> [PROBLEM DESCRIPTION]:
Pick out each line below containing "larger".

--- START ---

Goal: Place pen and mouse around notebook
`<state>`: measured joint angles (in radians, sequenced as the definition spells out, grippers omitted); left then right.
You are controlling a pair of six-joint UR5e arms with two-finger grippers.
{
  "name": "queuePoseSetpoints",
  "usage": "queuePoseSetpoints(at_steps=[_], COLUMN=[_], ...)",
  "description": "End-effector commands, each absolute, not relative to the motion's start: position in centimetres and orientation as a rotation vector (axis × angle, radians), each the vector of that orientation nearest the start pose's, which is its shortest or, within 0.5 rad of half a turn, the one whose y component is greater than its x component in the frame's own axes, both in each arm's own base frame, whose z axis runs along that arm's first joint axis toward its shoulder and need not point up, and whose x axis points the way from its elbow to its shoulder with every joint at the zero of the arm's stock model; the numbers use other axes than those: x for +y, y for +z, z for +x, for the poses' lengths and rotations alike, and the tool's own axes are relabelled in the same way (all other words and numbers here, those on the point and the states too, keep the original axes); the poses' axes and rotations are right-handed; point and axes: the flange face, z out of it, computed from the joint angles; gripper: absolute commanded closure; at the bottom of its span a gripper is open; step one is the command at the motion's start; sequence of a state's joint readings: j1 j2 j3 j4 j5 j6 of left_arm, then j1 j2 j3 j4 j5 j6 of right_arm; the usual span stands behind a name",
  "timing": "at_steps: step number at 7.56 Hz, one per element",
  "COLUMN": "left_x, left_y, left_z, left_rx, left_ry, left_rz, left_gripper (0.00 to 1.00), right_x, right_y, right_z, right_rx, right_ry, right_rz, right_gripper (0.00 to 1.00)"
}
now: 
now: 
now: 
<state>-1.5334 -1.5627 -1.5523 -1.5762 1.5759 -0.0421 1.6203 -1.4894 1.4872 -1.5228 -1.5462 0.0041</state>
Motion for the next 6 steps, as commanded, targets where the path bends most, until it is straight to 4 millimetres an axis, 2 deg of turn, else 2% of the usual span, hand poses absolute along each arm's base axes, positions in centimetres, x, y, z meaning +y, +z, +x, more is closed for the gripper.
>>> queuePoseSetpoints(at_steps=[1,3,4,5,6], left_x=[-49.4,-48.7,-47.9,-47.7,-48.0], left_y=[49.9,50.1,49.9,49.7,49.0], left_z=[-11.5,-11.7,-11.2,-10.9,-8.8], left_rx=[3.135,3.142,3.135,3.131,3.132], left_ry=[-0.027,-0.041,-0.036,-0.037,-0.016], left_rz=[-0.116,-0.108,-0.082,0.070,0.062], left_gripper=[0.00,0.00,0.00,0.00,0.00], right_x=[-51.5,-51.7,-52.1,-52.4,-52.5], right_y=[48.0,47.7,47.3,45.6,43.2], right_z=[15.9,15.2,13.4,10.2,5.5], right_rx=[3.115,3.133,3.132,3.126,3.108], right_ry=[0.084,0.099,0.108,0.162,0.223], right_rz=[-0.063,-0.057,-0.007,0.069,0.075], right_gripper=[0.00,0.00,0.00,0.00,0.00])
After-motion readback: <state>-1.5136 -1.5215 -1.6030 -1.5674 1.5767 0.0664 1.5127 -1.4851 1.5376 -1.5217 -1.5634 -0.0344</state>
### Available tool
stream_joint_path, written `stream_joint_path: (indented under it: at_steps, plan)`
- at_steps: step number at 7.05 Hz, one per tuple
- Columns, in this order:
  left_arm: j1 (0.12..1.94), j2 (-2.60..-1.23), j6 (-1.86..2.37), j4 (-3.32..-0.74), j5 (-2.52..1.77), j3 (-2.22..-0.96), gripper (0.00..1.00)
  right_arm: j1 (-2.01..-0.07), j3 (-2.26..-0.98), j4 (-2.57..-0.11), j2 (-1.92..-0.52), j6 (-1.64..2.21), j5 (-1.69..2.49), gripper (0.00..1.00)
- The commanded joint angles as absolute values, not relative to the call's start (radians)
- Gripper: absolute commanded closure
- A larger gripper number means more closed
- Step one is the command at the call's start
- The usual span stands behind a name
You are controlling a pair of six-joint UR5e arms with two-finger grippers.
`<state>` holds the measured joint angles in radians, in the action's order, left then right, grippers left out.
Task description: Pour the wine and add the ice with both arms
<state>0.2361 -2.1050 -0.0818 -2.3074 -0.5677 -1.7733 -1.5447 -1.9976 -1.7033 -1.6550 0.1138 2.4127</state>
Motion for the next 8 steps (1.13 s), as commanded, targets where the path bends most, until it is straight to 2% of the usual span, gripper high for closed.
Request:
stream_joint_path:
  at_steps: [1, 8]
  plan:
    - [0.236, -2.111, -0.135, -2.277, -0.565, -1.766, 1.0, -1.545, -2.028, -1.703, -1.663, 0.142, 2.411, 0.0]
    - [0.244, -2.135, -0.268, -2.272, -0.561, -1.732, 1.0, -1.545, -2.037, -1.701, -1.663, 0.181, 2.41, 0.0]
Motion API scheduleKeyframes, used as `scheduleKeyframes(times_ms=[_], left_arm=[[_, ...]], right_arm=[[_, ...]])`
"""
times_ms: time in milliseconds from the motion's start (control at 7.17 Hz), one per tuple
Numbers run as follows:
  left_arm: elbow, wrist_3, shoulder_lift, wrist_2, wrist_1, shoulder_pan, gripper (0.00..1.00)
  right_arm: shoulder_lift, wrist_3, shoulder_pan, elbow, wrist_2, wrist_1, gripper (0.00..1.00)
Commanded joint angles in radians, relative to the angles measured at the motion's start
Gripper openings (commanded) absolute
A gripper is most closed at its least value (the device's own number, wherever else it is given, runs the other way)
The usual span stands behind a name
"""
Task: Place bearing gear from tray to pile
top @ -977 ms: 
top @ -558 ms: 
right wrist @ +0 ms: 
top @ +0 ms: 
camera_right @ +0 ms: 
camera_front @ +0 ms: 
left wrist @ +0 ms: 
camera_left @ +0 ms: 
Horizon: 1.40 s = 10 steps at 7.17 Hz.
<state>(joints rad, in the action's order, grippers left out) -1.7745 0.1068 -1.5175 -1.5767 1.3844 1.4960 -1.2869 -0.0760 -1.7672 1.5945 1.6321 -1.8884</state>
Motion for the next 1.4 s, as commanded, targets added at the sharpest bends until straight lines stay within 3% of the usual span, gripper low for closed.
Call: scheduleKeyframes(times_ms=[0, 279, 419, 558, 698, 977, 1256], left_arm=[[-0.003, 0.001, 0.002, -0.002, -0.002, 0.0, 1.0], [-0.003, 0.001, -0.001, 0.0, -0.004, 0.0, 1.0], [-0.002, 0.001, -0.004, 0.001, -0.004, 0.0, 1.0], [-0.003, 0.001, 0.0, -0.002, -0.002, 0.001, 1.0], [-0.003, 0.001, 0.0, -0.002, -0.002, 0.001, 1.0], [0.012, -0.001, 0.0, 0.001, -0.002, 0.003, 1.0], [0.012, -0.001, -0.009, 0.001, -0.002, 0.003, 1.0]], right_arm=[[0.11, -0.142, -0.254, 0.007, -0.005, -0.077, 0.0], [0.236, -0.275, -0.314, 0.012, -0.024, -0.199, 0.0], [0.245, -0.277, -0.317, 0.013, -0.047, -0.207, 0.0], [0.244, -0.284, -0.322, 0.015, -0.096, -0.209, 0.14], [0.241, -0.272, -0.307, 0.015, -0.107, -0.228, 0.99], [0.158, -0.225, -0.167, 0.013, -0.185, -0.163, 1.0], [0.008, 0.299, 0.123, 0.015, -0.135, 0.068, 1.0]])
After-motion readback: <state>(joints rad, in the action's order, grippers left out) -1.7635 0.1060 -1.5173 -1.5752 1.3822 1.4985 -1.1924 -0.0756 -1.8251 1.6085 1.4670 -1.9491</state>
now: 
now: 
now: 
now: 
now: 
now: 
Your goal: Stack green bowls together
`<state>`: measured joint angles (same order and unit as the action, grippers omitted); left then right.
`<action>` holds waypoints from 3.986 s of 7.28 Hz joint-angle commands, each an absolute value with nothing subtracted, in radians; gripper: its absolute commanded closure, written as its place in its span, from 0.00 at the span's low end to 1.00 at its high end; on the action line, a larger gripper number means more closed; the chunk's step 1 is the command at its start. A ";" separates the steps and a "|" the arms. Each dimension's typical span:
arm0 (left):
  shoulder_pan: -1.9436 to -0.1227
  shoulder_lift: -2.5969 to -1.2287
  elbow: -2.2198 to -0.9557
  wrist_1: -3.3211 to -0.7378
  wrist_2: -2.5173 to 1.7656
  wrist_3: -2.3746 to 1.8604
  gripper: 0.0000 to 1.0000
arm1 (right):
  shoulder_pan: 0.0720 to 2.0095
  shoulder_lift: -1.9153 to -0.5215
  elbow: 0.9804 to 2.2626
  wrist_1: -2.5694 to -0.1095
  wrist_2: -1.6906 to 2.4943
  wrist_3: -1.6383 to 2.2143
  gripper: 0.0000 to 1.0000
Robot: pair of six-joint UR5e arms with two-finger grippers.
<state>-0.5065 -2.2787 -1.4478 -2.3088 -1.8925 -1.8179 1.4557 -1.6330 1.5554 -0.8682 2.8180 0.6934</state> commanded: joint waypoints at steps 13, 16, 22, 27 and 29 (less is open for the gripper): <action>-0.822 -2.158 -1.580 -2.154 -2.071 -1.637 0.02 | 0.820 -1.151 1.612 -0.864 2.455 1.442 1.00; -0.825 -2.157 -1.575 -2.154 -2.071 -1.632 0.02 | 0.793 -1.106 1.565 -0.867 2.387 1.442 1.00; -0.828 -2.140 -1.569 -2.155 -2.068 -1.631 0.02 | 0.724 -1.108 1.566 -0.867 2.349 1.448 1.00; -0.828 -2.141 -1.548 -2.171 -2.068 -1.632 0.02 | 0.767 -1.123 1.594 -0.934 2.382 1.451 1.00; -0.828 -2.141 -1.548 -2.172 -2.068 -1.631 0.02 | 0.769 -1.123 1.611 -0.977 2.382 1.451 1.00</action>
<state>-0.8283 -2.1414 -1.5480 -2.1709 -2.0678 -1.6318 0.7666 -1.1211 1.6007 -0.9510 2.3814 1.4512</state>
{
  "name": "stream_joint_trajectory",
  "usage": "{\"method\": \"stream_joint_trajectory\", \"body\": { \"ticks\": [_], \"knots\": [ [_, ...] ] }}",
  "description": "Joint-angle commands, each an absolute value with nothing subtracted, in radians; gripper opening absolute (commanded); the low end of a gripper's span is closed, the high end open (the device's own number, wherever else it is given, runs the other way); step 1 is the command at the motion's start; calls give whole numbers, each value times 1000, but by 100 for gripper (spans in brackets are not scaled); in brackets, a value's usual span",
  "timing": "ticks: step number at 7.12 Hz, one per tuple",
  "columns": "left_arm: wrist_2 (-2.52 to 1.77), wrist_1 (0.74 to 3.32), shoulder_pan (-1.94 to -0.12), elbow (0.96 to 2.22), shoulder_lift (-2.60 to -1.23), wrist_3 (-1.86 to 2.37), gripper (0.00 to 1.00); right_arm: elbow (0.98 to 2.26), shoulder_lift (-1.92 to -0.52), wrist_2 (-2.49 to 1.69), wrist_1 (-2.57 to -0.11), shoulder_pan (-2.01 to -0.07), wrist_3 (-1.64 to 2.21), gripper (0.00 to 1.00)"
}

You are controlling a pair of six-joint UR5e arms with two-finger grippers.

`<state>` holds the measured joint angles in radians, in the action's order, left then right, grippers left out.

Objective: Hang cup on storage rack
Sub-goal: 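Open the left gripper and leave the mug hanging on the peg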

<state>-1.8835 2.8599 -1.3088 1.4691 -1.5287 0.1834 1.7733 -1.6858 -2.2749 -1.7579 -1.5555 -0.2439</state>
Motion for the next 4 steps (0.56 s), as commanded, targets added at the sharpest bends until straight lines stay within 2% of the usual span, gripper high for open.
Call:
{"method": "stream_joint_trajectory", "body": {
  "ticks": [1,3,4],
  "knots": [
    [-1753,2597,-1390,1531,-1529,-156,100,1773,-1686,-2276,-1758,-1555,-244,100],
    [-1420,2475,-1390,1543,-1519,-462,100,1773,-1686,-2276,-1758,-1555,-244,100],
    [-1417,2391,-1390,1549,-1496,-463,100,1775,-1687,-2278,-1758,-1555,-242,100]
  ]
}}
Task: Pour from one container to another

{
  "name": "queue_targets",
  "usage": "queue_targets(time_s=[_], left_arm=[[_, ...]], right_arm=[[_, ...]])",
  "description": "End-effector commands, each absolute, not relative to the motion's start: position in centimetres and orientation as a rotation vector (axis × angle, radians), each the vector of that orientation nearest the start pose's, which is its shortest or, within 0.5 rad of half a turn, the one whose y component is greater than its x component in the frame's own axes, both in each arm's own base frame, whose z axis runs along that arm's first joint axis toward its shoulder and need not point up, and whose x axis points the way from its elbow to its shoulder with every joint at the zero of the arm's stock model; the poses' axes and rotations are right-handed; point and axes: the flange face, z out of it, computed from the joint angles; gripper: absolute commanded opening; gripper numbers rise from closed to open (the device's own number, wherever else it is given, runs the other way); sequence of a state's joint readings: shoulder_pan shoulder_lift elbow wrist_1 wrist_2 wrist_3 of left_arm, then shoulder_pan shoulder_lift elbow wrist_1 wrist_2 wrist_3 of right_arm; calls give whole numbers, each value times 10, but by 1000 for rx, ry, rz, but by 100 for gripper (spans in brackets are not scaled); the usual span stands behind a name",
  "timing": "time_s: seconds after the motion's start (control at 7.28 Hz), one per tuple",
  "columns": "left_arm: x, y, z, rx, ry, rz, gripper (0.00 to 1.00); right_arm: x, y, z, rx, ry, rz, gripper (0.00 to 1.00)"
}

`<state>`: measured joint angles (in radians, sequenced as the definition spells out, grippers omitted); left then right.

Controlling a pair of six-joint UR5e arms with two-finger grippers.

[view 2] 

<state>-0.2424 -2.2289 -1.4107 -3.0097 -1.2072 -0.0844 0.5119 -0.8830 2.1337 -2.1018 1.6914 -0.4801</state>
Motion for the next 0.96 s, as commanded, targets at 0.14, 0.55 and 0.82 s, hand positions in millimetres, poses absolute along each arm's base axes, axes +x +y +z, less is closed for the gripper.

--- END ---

> [ANSWER BELOW]:
- A larger gripper number means more closed
`<action>` holds waypoints from 3.986 s of 7.28 Hz joint-angle commands, each an absolute value with nothing subtracted, in radians; gripper: its absolute commanded closure, written as its place in its span, from 0.00 at the span's low end to 1.00 at its high end; on the action line, a larger gripper number means more closed; the chunk's step 1 is the command at its start. A ";" separates the steps and a "|" the arms. Each dimension's typical span:

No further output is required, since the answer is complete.